I'll happily add more info if requested.

Noratrieb commented 2 months ago

That's really weird? Do you have any other weird behavior with other programs?

tingerrr commented 2 months ago

That's really weird? Do you have any other weird behavior with other programs?

No problems with programs causing the PCs to randomly hang, when I run normal tests I get 100% CPU too at times, but the PC is perfectly usable, no lock up of input device IO.

PC 2 had problems with Discord freezing after I installed the KDE desktop-portal backend, running arch and bspwm on that one. I doubt this is related.

Noratrieb commented 2 months ago

I tried to reproduce this one locally:

cargo +1.80 test --doc --workspace on typst-test#a8aea584, fails on the typst-test-lib crate

It completes within a few seconds for me locally, but it does use about 8 cores at 100% (lds) for a few seconds before executing. Given that your CPU only has 4*2 cores, that will indeed use all your CPU (I have 16*2 cores, so it didn't cause issues for me).

The linker invocation suggests that there's LTO happening (there are -plugin flags), which is a bit strange... surely there wouldn't be LTO for doctests?? Your workspace doesn't seem to enable anything strange. FWIW I see the same behavior on the latest nightly.

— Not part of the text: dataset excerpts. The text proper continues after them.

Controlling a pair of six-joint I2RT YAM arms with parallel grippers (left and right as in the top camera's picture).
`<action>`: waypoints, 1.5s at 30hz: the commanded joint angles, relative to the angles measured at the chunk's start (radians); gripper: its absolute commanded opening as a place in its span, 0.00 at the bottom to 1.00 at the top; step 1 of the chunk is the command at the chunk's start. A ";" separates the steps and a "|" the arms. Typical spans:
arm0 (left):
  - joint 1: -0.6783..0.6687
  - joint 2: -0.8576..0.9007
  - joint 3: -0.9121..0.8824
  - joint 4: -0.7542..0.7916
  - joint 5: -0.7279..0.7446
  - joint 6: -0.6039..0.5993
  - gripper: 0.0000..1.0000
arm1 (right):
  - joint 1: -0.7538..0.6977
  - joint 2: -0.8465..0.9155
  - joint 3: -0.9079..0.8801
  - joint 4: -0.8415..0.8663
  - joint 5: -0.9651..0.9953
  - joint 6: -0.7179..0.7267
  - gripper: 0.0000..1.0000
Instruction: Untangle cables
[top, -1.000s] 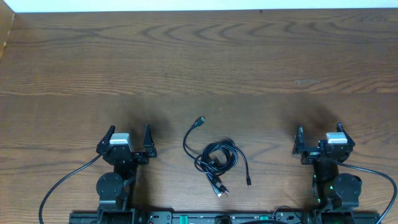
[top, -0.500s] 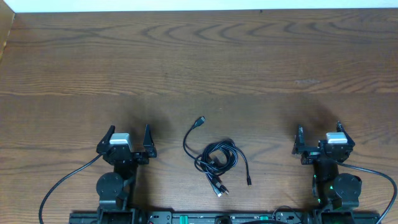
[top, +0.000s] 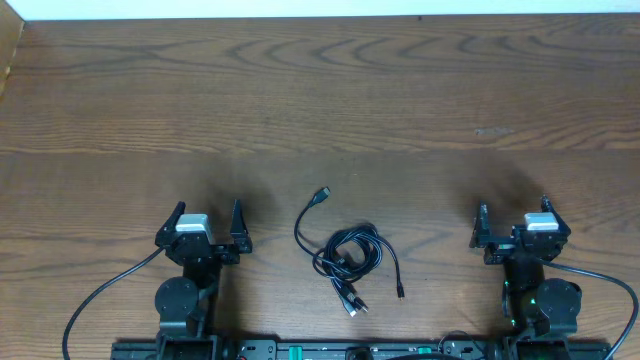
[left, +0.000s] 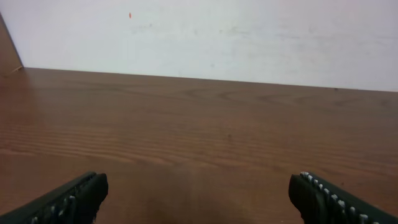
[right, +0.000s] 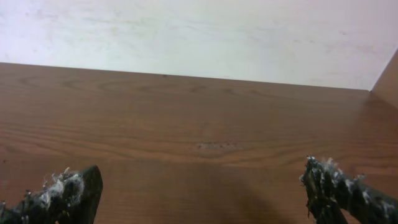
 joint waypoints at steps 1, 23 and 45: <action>0.004 -0.006 0.011 -0.079 -0.006 -0.016 0.97 | 0.001 -0.005 -0.001 -0.005 -0.009 -0.013 0.99; 0.003 0.409 0.543 -0.526 0.130 -0.016 0.97 | 0.001 -0.005 -0.001 -0.005 -0.009 -0.013 0.99; -0.046 0.833 1.128 -1.075 0.277 -0.013 0.97 | 0.001 -0.005 -0.001 -0.005 -0.009 -0.013 0.99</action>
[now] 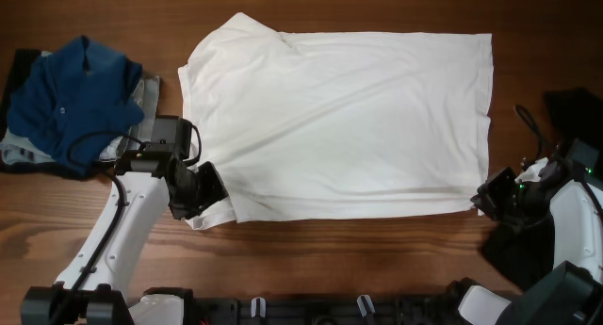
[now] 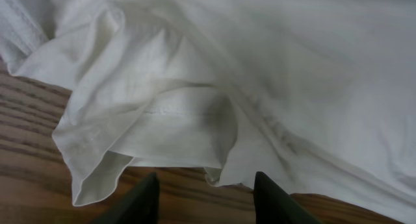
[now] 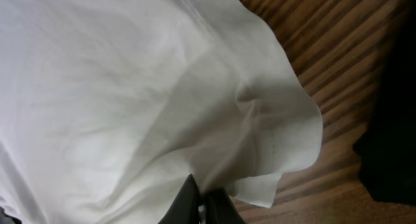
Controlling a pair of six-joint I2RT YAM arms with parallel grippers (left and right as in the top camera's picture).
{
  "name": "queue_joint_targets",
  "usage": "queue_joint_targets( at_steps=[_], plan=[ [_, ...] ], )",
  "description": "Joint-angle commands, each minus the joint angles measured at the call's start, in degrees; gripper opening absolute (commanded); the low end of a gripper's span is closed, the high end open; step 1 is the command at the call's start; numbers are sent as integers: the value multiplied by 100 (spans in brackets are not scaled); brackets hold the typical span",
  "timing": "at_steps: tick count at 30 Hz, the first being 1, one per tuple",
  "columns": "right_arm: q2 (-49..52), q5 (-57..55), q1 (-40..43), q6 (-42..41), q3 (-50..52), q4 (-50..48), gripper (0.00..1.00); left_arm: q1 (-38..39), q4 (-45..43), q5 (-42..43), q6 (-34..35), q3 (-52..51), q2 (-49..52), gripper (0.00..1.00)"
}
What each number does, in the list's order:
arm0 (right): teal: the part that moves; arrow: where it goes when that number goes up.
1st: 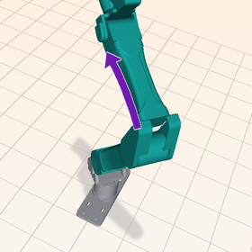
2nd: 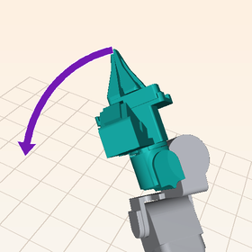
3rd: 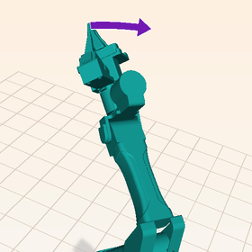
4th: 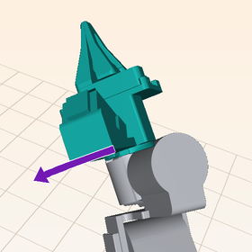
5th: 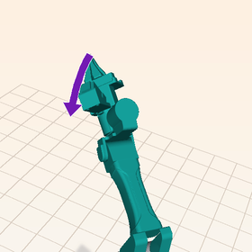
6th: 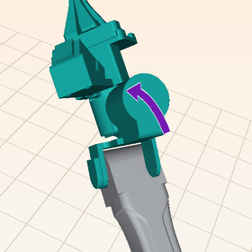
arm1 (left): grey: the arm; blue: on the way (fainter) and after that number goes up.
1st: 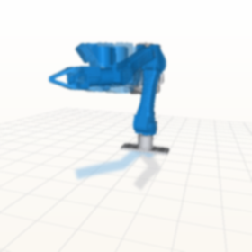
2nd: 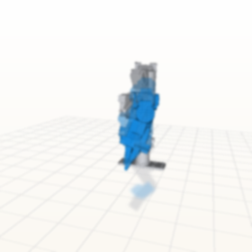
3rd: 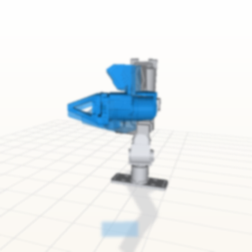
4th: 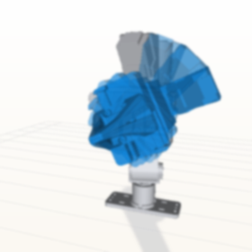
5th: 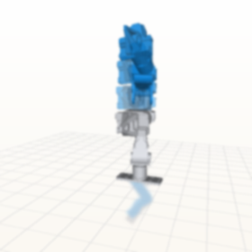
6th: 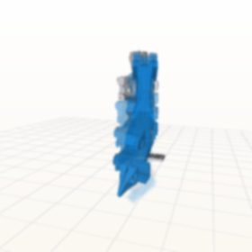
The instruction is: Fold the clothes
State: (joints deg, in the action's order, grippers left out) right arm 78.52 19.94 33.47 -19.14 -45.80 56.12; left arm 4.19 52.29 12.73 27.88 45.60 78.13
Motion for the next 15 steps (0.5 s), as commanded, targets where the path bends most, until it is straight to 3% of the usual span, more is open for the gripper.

@GuillaumeGomez you're familiar with doctests, is it expected that doctests do a lot of heavy parallel linking? And also, could it be that there is LTO going on or is this maybe just a default flag...

While it's a bit strange that this usage is happening here, programs using as much CPU as they can isn't really anything out of the ordinary, and suggests that there's also something wrong with your system if that causes such issues for you.

Noratrieb commented 2 months ago

this will be improved by #126245

the8472 commented 2 months ago

Does lowering the priority help? nice -n 20 cargo test --doc? Or does it actually run out of memory?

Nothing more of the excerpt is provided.